The Bullroarer Atlas

SA-Z1953-024 - ethnographic attestation

Chacobo

Eastern Bolivia - South America

Play / practical

Chácobo whip-style bull-roarer — small lens blade and its swinging stick, collected on Nordenskiöld's 1913 Bolivia expedition (Etnografiska...
Chácobo whip-style bull-roarer — small lens blade and its swinging stick, collected on Nordenskiöld's 1913 Bolivia expedition (Etnografiska museet 1913.11.0128); the apparatus his Abb. 61 figures. Etnografiska museet, Stockholm (1913.11.0128) CC BY 4.0 Image source

Source term: Schwirrgerät / Schwirrholz / bullroarer

Among the Chacobo, a Panoan people of northeastern Bolivia, the bull-roarer was a children's plaything. Erland Nordenskiöld recorded it as a toy on his 1908-09 expedition (Indianer und Weisse in Nordostbolivien, 1922, p. 110), and Otto Zerries, surveying the instrument across South America, carried that attestation forward, grouping the Chacobo with their Panoan neighbors the Kashibo and Panobo within an old central-Amazonian cultural stratum in which, he argued, the bull-roarer had decayed into a toy from an earlier cultic use.

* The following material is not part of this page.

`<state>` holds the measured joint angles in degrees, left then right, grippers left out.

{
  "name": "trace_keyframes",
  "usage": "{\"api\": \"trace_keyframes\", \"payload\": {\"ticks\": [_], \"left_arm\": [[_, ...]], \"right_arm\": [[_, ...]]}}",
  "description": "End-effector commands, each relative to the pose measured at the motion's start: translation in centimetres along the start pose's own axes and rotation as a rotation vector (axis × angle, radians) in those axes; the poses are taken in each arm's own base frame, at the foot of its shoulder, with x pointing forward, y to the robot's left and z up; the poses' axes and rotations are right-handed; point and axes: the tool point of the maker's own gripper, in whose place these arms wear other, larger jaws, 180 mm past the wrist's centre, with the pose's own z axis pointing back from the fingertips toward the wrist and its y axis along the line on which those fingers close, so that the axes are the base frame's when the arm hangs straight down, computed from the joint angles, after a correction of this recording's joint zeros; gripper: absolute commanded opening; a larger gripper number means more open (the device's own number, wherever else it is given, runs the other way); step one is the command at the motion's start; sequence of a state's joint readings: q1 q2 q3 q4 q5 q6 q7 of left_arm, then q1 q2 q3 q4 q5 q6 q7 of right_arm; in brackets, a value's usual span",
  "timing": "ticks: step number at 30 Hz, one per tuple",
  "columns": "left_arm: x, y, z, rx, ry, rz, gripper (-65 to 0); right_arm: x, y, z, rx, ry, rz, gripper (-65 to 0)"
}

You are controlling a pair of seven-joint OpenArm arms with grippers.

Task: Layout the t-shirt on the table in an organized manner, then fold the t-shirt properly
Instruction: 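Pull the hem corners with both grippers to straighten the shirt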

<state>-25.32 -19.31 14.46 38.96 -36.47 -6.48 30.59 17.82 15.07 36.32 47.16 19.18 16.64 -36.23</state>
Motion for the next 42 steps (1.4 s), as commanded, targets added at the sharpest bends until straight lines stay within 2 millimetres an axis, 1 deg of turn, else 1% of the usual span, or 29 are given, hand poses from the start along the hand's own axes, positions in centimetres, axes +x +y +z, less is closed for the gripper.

No ritual function was recorded here.

In Northeastern Bolivia the bull-roarer is used as a children's toy by the Chacobo (Nordenskiöld 1922, p. 110), Yuracaré (l. e. p. 68) and Guarayu (l. e. p. 168).

Zerries 1953, "The Bull-roarer among South American Indians," Revista do Museu Paulista, N.S. VII:288
Function
Bullroarer used as children's toy
Map confidence
medium - regional_anchor: No ritual function extracted
Source location
Nordenskiöld 1922:110 (via Zerries 1953:288, 302)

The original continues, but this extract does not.